Please copy each line in the records below that contains the string "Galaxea".
*** Data to use ***
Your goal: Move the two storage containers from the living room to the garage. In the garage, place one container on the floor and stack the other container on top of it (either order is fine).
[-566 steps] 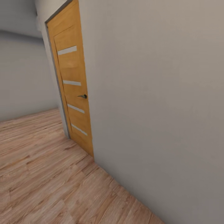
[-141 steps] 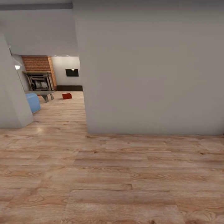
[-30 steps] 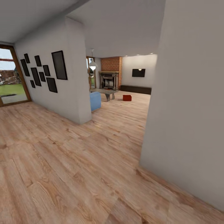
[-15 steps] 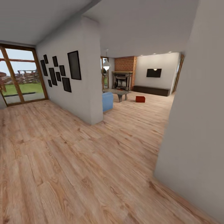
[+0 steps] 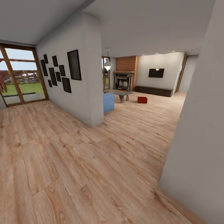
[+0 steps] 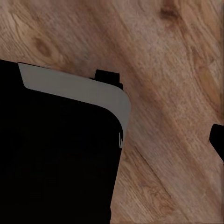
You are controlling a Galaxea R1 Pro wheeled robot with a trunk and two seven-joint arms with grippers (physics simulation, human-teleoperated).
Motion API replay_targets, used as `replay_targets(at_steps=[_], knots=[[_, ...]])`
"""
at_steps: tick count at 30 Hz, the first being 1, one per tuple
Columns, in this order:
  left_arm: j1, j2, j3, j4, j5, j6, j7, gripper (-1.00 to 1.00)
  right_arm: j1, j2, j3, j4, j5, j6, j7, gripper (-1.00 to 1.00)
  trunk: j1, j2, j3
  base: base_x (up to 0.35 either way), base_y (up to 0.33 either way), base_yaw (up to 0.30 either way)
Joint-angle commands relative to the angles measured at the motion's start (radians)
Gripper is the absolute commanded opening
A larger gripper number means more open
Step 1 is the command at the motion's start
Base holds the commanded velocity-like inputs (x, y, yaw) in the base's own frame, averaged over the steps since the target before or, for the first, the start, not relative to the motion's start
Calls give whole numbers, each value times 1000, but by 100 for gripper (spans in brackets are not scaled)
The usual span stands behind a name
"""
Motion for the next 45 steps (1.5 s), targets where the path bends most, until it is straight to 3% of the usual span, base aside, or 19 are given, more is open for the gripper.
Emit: replay_targets(at_steps=[1, 45], knots=[[0, 0, 2, -1, 2, -1, 1, 100, 0, 1, 8, 3, -10, -4, 6, 100, 1, 0, -1, 320, 0, 1], [0, 0, 2, -1, 3, -1, 1, 100, 0, 1, 6, 3, -10, -3, 5, 100, 1, 0, -1, 320, 0, 0]])
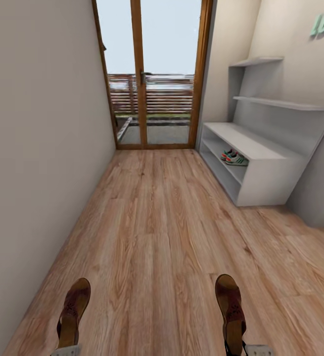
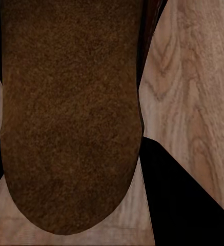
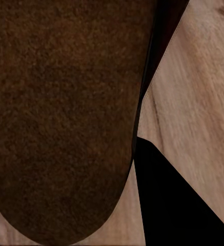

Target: Pick up the two gym shoes and the two sandals from the corridor floor and place them onto the hallstand (shoe rack) in the corridor, making sure they are on the rack and not on the floor. Arrange them so the two gym shoes are next to each other and the two sandals are next to each other.

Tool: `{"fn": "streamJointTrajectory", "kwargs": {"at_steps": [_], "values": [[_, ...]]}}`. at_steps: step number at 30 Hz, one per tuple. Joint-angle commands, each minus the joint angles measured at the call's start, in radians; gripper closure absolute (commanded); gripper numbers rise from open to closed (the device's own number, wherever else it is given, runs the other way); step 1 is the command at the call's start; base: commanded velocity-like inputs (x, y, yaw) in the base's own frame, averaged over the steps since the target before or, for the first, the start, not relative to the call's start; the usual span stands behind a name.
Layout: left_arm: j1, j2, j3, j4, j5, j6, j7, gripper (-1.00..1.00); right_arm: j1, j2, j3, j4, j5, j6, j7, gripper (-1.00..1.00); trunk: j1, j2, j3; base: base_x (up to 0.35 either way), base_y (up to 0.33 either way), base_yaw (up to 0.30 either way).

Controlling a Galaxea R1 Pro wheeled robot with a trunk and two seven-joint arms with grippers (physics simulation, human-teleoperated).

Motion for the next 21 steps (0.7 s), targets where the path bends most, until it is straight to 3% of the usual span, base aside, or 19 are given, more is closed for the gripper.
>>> {"fn": "streamJointTrajectory", "kwargs": {"at_steps": [1,21], "values": [[-0.001,0.000,0.009,0.000,-0.012,-0.003,-0.003,1.00,0.000,0.001,-0.008,0.000,-0.003,-0.002,0.010,1.00,0.000,0.000,-0.001,0.339,0.000,0.000],[-0.001,0.000,0.009,0.001,-0.012,-0.003,-0.003,1.00,-0.001,0.001,-0.008,0.000,-0.003,-0.002,0.010,1.00,0.000,0.000,-0.001,0.339,0.000,0.000]]}}
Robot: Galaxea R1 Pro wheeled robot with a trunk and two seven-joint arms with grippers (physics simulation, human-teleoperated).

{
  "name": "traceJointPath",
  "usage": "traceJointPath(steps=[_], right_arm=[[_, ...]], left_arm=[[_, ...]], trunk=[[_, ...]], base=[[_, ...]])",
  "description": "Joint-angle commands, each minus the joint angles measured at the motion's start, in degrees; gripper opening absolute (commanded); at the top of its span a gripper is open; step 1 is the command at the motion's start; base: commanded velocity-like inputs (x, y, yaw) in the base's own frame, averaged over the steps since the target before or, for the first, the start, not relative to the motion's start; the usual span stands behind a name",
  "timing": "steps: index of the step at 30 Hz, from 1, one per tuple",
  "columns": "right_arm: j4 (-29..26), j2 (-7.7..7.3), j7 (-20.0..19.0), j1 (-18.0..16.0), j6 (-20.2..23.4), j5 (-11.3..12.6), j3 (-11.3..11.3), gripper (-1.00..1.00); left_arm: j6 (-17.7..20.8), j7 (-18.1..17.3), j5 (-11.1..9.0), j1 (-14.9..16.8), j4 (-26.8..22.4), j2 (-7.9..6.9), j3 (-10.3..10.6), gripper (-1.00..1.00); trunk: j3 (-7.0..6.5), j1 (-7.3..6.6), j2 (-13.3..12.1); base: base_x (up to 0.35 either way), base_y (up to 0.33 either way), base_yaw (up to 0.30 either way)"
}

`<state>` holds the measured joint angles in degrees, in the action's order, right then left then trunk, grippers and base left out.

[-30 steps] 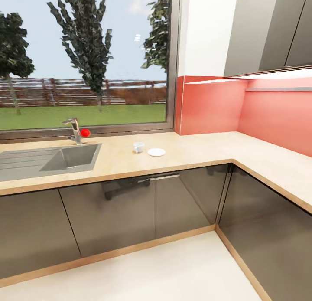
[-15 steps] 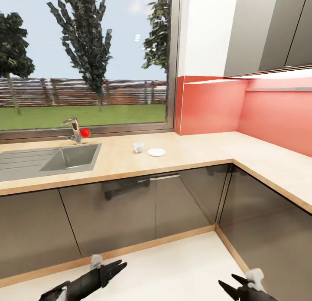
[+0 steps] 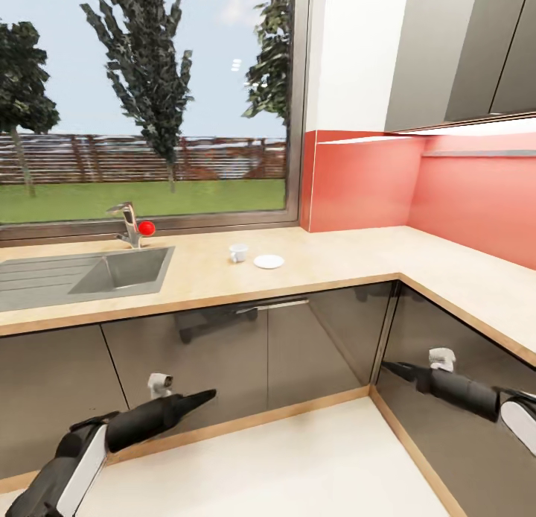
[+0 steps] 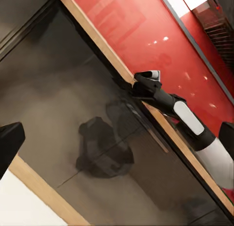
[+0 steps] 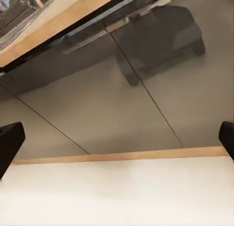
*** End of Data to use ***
> Task solution:
You are controlling a Galaxea R1 Pro wheeled robot with a trunk and two seven-joint arms with grippers (physics simulation, human-teleoperated).
Controlling a Galaxea R1 Pro wheeled robot with a trunk and two seven-joint arms with grippers (physics simulation, human-teleoperated).
Robot: Galaxea R1 Pro wheeled robot with a trunk and two seven-joint arms with grippers (physics simulation, human-teleoperated).

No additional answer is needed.